4 Finding Web Elements

Selenium works by automating browsers to load the website, retrieve the required data, and even take certain actions on the website. Here, we walk through a practical use-case, using Selenium to extract data from a website.

4.1 Setting up

For the successful implementation of browser automation using Selenium, the software WebDriver needs to be set up. The name WebDriver is generic — there are versions of WebDriver for all major browsers. We will now go through the steps to set up WebDriver for Google Chrome, which is called ChromeDriver. Other major browsers have similar steps:

  1. Install Selenium using a third-party installer such as pip to install it from the command line via this command: pip install selenium.
  2. Download the latest stable release of ChromeDriver from this website, selecting the appropriate version for your operating system.
  3. Unzip the downloaded chromedriver*.zip file. An application file named chromedriver.exe should appear. It is recommended that we place the .exe file on the main folder containing the codes.

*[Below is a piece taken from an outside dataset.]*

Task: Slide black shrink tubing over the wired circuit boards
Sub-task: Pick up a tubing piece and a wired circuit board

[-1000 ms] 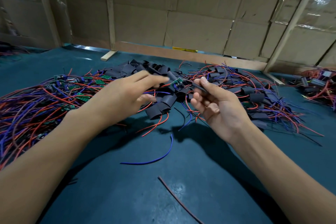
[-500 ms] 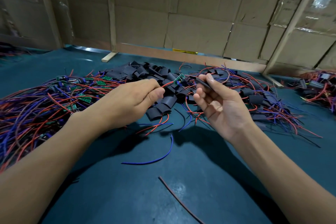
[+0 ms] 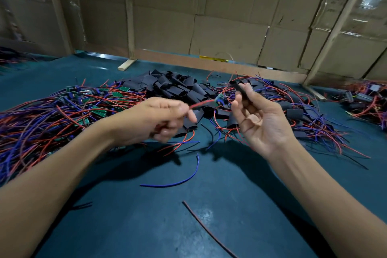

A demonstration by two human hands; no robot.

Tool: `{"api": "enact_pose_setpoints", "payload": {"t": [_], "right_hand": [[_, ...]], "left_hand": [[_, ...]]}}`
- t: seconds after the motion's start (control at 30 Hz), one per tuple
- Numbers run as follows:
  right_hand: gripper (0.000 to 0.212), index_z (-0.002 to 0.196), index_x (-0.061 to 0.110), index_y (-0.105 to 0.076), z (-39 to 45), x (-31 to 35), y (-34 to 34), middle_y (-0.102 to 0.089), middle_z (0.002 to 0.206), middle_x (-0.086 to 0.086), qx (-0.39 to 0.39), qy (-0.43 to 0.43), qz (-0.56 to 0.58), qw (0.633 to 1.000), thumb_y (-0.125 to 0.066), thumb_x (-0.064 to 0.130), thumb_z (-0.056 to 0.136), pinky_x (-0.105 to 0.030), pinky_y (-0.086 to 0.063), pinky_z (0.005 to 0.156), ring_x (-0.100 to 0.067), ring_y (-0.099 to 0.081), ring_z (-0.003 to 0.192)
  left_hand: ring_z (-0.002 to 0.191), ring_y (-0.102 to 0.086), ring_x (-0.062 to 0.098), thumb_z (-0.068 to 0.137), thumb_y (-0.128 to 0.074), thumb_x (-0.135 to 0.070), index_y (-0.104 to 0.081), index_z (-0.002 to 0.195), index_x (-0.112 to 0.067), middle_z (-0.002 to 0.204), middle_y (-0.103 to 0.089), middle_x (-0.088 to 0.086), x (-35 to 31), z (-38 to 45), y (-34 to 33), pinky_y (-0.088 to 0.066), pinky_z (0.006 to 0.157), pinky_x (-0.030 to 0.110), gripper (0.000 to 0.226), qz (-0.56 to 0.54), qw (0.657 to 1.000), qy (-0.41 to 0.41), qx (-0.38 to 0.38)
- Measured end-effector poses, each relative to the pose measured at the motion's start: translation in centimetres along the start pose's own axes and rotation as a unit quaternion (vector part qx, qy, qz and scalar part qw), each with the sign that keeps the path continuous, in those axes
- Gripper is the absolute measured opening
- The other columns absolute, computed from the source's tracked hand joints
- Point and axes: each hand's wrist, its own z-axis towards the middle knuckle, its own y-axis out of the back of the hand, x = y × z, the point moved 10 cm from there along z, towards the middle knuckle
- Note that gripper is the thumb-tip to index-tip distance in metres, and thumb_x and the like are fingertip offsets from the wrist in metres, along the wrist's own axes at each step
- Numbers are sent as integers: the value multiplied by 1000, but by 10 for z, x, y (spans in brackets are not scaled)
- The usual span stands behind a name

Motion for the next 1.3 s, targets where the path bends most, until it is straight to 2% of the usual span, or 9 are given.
{"api": "enact_pose_setpoints", "payload": {"t": [0.17, 0.27, 0.33, 0.43, 0.67, 0.8, 1.03, 1.13, 1.3], "right_hand": [[22, 96, 3, -80, 0, -9, -1, -74, 87, -7, 13, -10, -48, 999, -76, 10, 75, -21, -59, 67, -12, -73, 76], [35, 107, 2, -74, -1, -19, -7, -74, 85, -6, 31, -23, -92, 995, -76, 8, 73, -23, -60, 67, -14, -73, 74], [32, 105, 1, -75, -3, -25, -13, -74, 83, -7, 51, -33, -119, 991, -75, 5, 73, -25, -60, 66, -16, -73, 72], [26, 96, 4, -80, -8, -31, -24, -74, 82, -10, 94, -35, -153, 983, -74, 3, 71, -27, -61, 67, -18, -73, 69], [30, 93, 7, -82, -13, -29, -35, -73, 76, -14, 128, -1, -188, 974, -81, 9, 64, -29, -60, 64, -19, -71, 63], [26, 92, 10, -82, -12, -22, -33, -72, 74, -15, 122, 37, -213, 969, -82, 11, 66, -31, -60, 61, -20, -69, 60], [30, 95, 18, -82, -16, -5, -35, -76, 78, -15, 127, 131, -301, 936, -89, 18, 66, -32, -61, 64, -25, -73, 61], [27, 97, 12, -80, -19, -1, -36, -76, 77, -15, 117, 180, -355, 910, -86, 15, 71, -31, -61, 66, -27, -74, 62], [25, 103, 1, -76, -23, -2, -35, -75, 75, -12, 91, 224, -384, 891, -82, 1, 79, -38, -63, 70, -26, -72, 61]], "left_hand": [[39, -20, 2, 101, -44, -30, -56, 84, -22, 56, -22, -9, 10, 7, 11, -12, 36, 15, 23, -283, 955, 49, -81], [46, -33, 6, 97, -44, -23, -56, 90, -20, 62, -33, -8, 5, 10, 7, -30, 40, 19, 15, -366, 927, 24, -85], [64, -54, 10, 99, -47, -24, -63, 96, -21, 72, -53, -7, 5, 11, 10, -45, 60, 24, 16, -341, 934, -3, -106], [77, -65, 11, 92, -59, -27, -71, 97, -26, 87, -69, -6, 3, 12, 15, -44, 73, 30, 13, -263, 954, -29, -141], [74, -70, 14, 88, -61, -12, -57, 112, -16, 87, -72, 2, -13, 8, 14, -55, 59, 24, 25, -287, 942, -103, -144], [71, -71, 15, 79, -66, -6, -59, 104, -12, 83, -72, 7, -14, 5, 23, -60, 66, 26, 26, -295, 928, -123, -194], [60, -60, 11, 78, -71, -15, -63, 100, -13, 82, -71, 5, -15, -2, 32, -44, 58, 27, 24, -199, 936, -130, -261], [62, -62, 12, 79, -71, -16, -63, 100, -12, 82, -71, 5, -16, -5, 35, -44, 50, 22, 23, -198, 932, -136, -271], [68, -67, 14, 77, -73, -19, -66, 101, -13, 85, -73, 6, -16, -8, 37, -53, 55, 24, 26, -171, 936, -127, -280]]}}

Now that we have completed the setup steps, we can proceed. We have created this dynamic complete search form webpage to run our scraper against. We can start by loading the example page.

To begin with, we import WebDriver from Selenium and set a path to chromedriver.exe. Selenium does not contain its own web browser; it requires integration with third party browsers to run. The selenium.webdriver is used to implement various browsers, in this case, Google Chrome. The webdriver.Chrome() method is provided with the path of chromedriver.exe so that it creates an object of the selenium.webdriver.chrome.webdriver.WebDriver class, called “driver” in this case, which will now provide access to the various attributes and properties from WebDriver. The exectuable chromedriver.exe will be instantiated at this instance or upon creation of the driver object. The Terminal screen and an empty new window of Google Chrome will now be loaded.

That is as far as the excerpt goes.